**Activity:**
Of the lines below, copy those that hold the word "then".

━━━━━━━━━━

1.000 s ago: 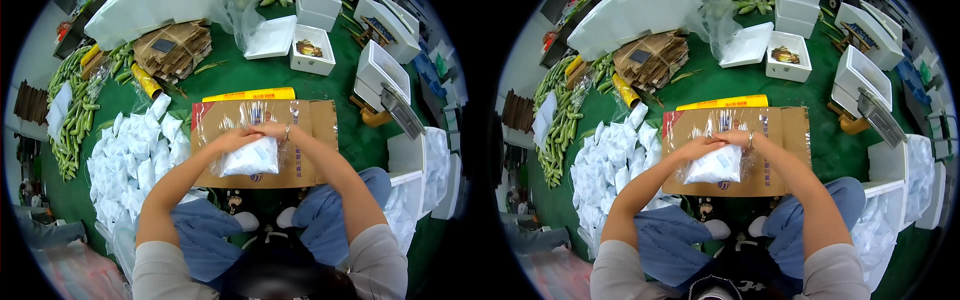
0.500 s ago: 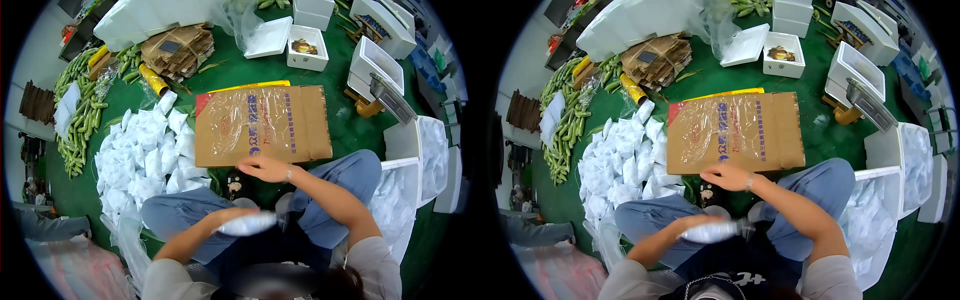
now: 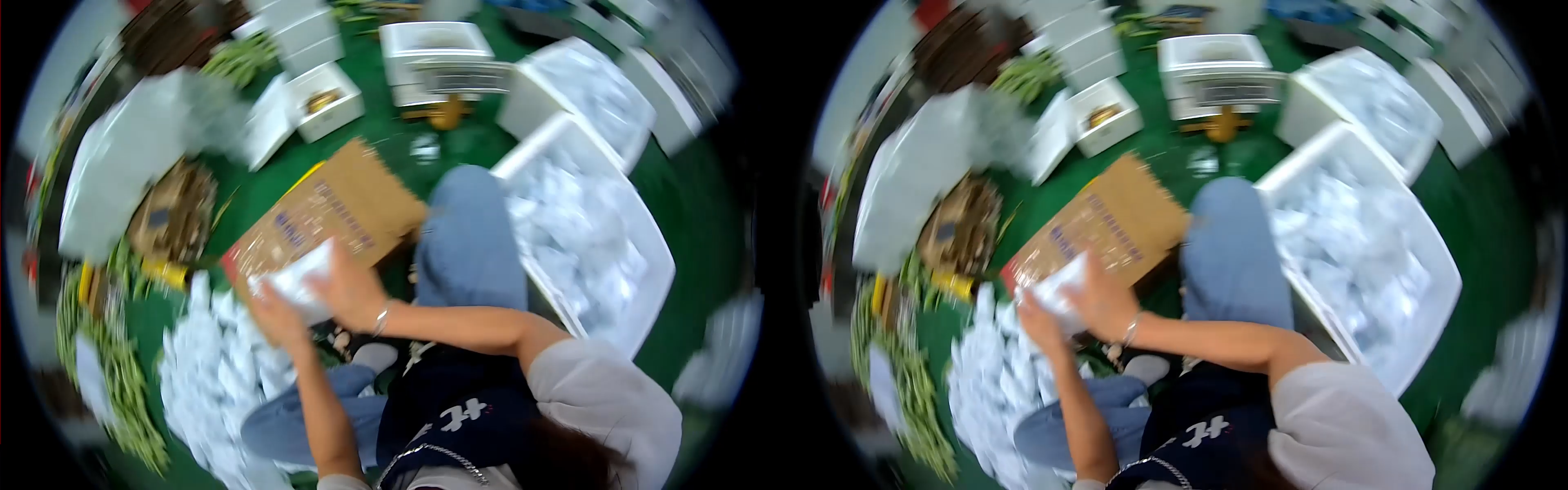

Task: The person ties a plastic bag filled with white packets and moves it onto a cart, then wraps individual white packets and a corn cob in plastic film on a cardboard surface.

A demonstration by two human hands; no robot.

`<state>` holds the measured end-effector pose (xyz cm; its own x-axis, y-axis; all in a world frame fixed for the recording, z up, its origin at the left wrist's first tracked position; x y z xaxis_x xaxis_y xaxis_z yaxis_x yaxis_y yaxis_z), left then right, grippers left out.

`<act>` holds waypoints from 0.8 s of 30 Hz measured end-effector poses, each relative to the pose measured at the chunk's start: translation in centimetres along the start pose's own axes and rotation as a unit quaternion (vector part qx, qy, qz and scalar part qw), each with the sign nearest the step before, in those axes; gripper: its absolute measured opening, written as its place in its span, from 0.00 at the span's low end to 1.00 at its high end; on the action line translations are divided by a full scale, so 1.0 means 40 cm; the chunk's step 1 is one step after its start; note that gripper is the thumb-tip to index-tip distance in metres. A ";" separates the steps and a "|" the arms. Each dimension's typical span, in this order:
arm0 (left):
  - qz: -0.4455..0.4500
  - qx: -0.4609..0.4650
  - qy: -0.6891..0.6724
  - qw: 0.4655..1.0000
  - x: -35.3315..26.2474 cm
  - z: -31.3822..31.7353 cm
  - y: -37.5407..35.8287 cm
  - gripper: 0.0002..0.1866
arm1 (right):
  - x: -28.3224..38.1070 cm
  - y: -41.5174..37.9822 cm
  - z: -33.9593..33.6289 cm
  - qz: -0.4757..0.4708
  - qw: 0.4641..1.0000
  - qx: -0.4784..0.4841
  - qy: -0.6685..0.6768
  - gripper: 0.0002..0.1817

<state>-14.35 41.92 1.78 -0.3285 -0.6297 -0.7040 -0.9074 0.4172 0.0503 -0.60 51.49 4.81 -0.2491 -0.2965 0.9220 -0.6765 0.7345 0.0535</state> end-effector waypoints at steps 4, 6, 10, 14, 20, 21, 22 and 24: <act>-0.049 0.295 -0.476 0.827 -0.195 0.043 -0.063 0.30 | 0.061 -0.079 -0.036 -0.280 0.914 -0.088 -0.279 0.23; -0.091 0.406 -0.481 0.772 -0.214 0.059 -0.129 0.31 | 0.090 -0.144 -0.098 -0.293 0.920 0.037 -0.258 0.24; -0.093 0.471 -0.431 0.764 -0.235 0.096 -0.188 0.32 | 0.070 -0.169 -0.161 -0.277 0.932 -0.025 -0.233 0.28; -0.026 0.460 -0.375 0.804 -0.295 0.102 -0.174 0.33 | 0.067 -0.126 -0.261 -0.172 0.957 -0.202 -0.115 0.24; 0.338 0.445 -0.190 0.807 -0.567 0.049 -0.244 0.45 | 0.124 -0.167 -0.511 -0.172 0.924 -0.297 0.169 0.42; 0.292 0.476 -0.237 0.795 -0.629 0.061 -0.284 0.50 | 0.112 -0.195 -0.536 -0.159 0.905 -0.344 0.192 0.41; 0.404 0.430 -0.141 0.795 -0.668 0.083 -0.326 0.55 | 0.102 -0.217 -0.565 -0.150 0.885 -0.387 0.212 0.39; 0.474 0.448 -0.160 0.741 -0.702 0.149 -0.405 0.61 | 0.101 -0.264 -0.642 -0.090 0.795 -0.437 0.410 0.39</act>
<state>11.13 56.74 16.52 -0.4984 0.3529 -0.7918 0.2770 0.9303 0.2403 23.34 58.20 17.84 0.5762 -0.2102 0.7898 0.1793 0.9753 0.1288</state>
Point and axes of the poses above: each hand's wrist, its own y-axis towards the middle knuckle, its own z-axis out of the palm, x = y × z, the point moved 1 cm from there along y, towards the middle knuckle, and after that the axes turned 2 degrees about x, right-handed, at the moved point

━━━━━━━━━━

**Solution to this problem:**
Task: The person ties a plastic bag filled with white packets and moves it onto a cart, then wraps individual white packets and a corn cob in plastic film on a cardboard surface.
`<state>` holds the measured end-effector pose (xyz cm; its own x-axis, y-axis; all in a world frame fixed for the recording, z up, its origin at the left wrist's first tracked position; x y z xaxis_x xaxis_y xaxis_z yaxis_x yaxis_y yaxis_z), left then right, grippers left out.

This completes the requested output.